§ **EXERCISE DESCRIPTION**
Write out, word for word, the part of the listing below that opens with the line containing "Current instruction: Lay" and closes with the line containing "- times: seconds", keeping both of those lines and adding no others.

§ **DATA BELOW**
—————

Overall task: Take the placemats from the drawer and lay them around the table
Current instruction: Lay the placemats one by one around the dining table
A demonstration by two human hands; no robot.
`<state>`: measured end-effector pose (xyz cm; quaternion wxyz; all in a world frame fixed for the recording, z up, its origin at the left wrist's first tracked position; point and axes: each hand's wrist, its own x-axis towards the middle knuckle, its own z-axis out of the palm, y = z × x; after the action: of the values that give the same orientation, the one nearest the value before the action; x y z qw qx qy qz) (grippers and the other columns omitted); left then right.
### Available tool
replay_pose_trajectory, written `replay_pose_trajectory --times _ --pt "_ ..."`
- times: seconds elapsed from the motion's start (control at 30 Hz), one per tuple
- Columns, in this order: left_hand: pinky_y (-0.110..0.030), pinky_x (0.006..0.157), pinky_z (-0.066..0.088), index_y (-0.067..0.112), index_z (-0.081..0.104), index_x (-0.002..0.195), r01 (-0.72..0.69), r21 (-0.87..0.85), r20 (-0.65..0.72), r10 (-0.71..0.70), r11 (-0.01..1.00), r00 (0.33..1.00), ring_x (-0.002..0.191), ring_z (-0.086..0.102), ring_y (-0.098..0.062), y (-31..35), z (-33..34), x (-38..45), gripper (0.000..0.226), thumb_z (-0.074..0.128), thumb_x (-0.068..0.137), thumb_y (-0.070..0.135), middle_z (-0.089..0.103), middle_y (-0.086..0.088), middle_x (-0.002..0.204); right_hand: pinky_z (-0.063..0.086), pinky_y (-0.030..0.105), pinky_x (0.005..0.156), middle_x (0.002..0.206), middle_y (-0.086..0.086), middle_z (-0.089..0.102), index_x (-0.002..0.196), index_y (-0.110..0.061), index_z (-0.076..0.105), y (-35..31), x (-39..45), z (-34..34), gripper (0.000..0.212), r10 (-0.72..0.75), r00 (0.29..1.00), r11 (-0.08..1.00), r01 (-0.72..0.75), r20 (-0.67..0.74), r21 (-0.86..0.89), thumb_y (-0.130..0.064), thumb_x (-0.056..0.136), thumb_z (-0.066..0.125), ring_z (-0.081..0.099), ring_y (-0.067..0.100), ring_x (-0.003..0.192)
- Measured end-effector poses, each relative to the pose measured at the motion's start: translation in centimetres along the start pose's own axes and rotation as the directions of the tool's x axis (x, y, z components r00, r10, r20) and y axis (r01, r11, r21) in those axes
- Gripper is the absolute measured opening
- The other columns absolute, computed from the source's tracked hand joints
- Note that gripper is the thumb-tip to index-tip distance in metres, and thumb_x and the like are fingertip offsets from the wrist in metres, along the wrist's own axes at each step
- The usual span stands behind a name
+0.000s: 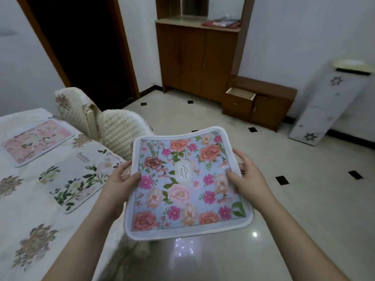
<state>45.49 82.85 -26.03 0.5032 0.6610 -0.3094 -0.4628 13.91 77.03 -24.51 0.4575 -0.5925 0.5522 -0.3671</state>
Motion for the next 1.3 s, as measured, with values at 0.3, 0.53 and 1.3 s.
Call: replay_pose_trajectory --times 0.3,0.53,1.3 --pt "-0.046 0.069 0.061 0.033 0.058 0.122 -0.056 0.015 0.019 0.056 0.998 0.998 0.078 0.075 -0.028 1.5 8.0 3.6 0.038 0.062 0.094 0.007 0.076 0.002 0.091 0.061 0.031 0.063 0.101 -0.008 0.071 0.129 -0.049 0.043 2.0 2.9 -5.7 0.055 0.051 0.994 0.998 -0.048 -0.093 0.029 -0.013 0.091 0.062 0.073 0.009 0.080" --pt "-0.046 0.069 0.061 0.032 0.057 0.127 -0.114 -0.021 0.030 0.115 0.993 0.993 0.078 0.075 -0.030 3.7 9.0 9.3 0.040 0.061 0.095 0.009 0.077 -0.001 0.096 0.062 0.034 0.065 0.102 -0.010 0.067 0.129 -0.045 0.048 1.4 9.5 -5.0 0.055 0.062 0.989 0.998 -0.065 -0.135 -0.015 -0.011 0.090 0.063 0.073 0.010 0.080" --pt "-0.048 0.064 0.062 0.027 0.053 0.130 -0.025 -0.052 0.070 0.029 0.998 0.997 0.076 0.075 -0.032 10.7 13.8 31.5 0.043 0.064 0.093 0.009 0.077 -0.003 0.093 0.060 0.051 0.075 0.096 0.001 0.074 0.116 -0.046 0.060 -0.3 32.4 -6.7 0.046 0.144 0.983 0.980 -0.125 -0.115 0.153 -0.013 0.087 0.072 0.075 0.025 0.081"
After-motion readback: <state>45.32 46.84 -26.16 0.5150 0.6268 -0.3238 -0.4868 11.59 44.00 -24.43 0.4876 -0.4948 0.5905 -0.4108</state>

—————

§ **RESPONSE TO THIS EXERCISE**
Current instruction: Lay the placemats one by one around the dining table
A demonstration by two human hands; no robot.
`<state>`: measured end-effector pose (xyz cm; quaternion wxyz; all in a world frame fixed for the recording, z up, its origin at the left wrist's first tracked position; point and axes: each hand's wrist, its own x-axis towards the middle knuckle, its own z-axis out of the palm, y = z × x; after the action: of the values that give the same orientation, the one nearest the value before the action; x y z qw qx qy qz) (grippers and the other columns omitted); left then right.
### Available tool
replay_pose_trajectory, written `replay_pose_trajectory --times _ --pt "_ ..."`
- times: seconds elapsed from the motion's start (control at 30 Hz), one per tuple

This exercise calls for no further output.